Clearly if the law is not predictable then one cannot know the obligations that have been placed upon them and the liability that they will incur through not performing those obligations. Thus if the law was clear and predictable then this would provide a much more effective deterrent. Subsequently, this deterrence would compel innovation in employers to actively find ways of preventing their employees from committing the tort, such as enlisting their employees on training programmes, or through engaging in stringent background checks when hiring.  Moreover the fact that vicarious liability is a form of strict liability, meaning that the employer is an innocent party and has no fault, makes it especially important that the employer can know in what situations they will be found liable.

Post-Lister Application of the ‘Close Connection’ Test

The inherent ambiguities associated with the ‘close connection’ test has meant that the courts have failed to reach a universal consensus as to when an employee’s tort will be sufficiently closely connected to his employment.  The lack of guidance in the Lister formulation has led to the courts placing emphasis on a range of different factors in a haphazard manner. Yap has identified three different lines of post-Lister cases that have each been decided on a different basis.[69]

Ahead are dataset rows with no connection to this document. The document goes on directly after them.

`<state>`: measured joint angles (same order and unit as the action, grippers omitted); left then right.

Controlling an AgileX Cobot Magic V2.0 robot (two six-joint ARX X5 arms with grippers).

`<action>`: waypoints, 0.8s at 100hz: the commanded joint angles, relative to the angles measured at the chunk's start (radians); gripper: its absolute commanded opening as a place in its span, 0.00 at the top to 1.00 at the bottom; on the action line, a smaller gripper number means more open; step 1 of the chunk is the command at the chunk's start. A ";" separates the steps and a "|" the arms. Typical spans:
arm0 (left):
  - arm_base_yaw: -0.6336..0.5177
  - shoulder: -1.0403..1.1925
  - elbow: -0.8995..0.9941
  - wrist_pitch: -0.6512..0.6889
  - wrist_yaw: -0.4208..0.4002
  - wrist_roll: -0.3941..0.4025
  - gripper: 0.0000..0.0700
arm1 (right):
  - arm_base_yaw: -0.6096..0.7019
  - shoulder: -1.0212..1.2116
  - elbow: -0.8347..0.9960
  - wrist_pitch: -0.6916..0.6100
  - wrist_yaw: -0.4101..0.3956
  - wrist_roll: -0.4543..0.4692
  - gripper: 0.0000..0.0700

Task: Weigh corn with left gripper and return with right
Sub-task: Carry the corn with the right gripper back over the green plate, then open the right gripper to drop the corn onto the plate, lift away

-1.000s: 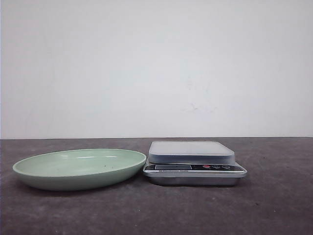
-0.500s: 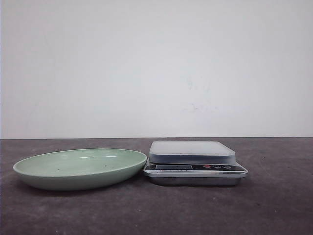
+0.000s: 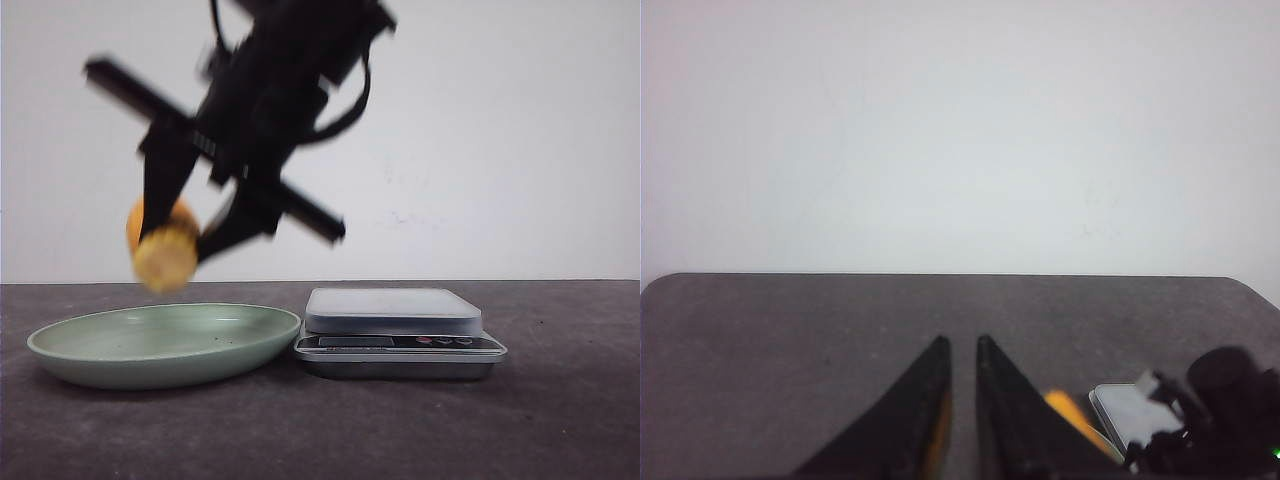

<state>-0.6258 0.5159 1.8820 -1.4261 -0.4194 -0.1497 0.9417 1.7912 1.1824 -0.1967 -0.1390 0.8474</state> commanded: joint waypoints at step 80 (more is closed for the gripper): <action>-0.005 0.005 0.018 -0.056 0.003 -0.082 1.00 | -0.094 -0.119 0.023 0.134 -0.015 -0.100 0.31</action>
<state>-0.6258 0.5159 1.8820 -1.4258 -0.4187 -0.2005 0.8444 1.7340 1.1801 -0.0788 -0.1738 0.8314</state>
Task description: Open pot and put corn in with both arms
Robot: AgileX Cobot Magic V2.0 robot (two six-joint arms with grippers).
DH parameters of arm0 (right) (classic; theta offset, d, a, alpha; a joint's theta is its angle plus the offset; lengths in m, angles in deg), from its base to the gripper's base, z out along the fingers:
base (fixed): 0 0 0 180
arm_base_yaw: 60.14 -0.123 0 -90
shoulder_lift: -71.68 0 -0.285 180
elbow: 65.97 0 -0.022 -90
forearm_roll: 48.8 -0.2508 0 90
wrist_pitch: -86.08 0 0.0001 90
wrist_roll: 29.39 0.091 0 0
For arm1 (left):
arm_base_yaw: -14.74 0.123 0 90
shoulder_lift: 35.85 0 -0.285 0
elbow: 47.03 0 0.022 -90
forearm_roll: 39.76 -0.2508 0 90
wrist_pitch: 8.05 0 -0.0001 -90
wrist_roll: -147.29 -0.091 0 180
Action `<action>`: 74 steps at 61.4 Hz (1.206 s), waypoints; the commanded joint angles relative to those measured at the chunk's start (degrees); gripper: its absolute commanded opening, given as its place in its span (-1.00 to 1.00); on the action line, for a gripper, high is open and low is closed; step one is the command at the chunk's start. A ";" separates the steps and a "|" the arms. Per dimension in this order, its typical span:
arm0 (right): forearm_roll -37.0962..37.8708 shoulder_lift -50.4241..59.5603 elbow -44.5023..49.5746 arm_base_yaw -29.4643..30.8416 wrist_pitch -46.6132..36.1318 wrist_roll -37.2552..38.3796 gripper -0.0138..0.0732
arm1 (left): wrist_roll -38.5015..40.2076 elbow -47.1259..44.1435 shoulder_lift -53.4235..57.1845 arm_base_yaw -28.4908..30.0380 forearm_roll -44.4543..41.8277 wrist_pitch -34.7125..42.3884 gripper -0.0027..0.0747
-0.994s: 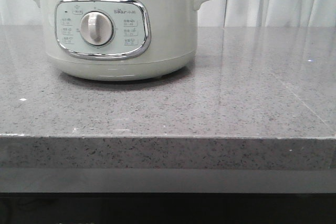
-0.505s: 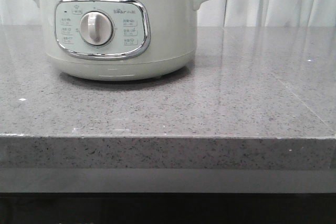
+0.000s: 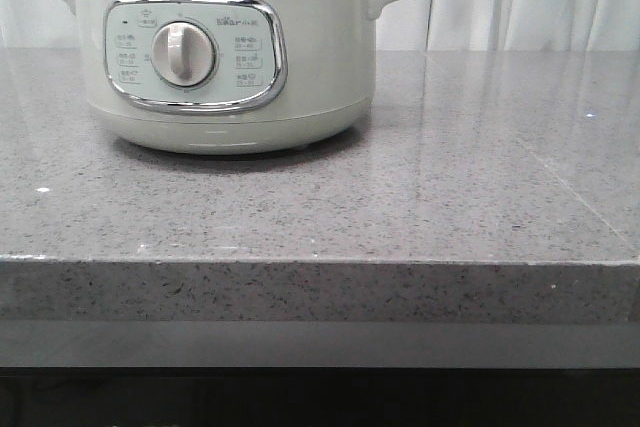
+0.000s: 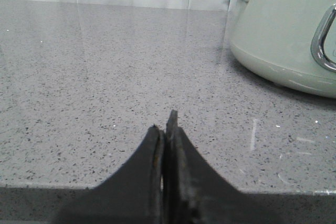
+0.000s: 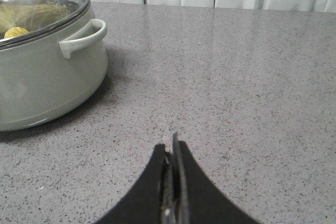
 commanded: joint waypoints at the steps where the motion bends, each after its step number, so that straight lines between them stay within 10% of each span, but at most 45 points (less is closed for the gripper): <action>1: -0.24 -0.02 -1.60 0.33 -4.21 -0.11 -0.84 | 0.42 -0.71 0.94 0.05 0.68 5.03 -0.98; 41: 5.68 13.55 19.65 3.87 -15.93 -0.03 -0.84 | 0.42 -0.71 0.94 0.05 0.68 5.03 -0.98; 74: 5.68 31.13 28.64 12.40 -8.69 0.38 -0.84 | 0.42 -0.71 0.83 0.05 0.68 5.03 -0.98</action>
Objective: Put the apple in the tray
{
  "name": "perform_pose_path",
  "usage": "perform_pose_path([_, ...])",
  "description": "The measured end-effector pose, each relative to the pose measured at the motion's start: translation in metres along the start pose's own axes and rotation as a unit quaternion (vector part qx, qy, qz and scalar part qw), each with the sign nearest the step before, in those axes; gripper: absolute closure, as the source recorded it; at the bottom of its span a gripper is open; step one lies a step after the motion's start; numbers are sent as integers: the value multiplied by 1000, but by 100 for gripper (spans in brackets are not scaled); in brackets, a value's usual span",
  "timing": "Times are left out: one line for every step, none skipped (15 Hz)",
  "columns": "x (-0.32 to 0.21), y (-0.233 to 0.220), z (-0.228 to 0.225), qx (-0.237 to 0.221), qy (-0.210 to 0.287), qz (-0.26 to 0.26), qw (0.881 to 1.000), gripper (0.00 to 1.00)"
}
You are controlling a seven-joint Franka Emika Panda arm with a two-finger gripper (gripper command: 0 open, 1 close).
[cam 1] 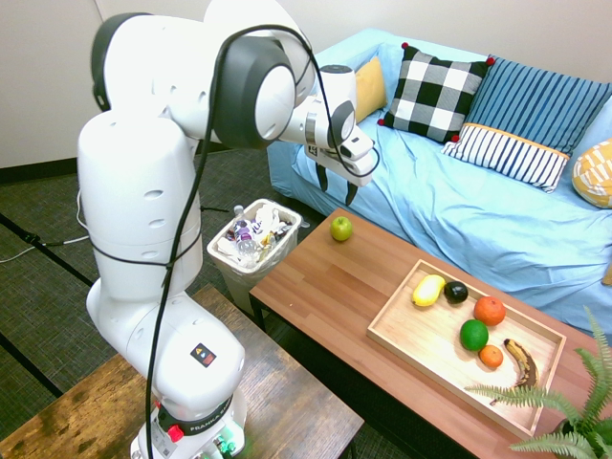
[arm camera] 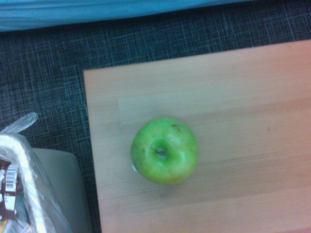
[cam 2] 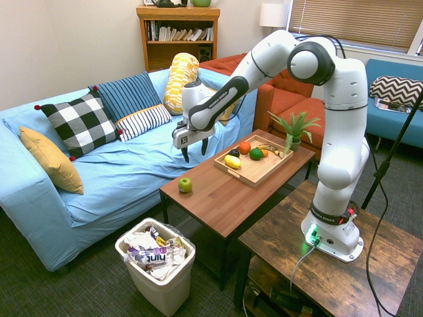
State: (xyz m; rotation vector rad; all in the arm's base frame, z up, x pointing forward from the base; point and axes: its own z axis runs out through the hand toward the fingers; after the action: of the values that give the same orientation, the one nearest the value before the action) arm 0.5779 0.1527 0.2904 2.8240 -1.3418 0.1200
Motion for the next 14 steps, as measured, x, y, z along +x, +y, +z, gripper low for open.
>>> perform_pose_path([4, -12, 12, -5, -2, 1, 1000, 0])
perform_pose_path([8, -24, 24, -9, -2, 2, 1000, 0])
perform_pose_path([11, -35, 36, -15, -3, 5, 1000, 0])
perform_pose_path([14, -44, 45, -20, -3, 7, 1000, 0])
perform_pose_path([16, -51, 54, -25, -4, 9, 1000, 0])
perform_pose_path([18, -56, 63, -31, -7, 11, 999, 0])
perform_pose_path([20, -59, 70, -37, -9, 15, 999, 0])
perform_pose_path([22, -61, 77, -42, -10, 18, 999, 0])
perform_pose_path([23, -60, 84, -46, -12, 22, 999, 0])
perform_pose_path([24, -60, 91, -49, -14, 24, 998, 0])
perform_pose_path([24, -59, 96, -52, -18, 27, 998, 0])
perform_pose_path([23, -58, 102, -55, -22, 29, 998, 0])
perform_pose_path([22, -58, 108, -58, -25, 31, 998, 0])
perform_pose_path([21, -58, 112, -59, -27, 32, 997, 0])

In the first line of cases the courts have reapplied a version of the Salmond test. This can be highlighted by the Attorney General of the British Virgin Islands v Hartwell.[70] In this case a police officer had entered a bar in which his partner worked and, having found her with another man, fired shots at them with his police revolver. The claimant was seriously injured by one of the shots and brought a claim alleging that the Attorney-General was vicariously liable for the actions of the police officer. The court applied the test of whether the tort was ‘so closely connected with acts he was authorised to do’[71] and found that the officers’ activities ‘had nothing whatever to do with any police duties, either actually or ostensibly’,[72] therefore no vicarious liability was found. It appears that by focusing on whether the act was closely connected with what the employee was authorised to do, Lord Nicholls has in fact applied ‘a reformulation of the Salmond [test]’.[73] Yap argued that ‘if the employer had authorised the act (…) the employee would be actually performing his work-related duties when committing the wrong’[74] whereas ‘if the intentional tort arose from the (…) employee’s ostensible performance of his work duties, arguably one then is asking whether this was the result of the employee’s unauthorised mode of performing an authorised act’.[75]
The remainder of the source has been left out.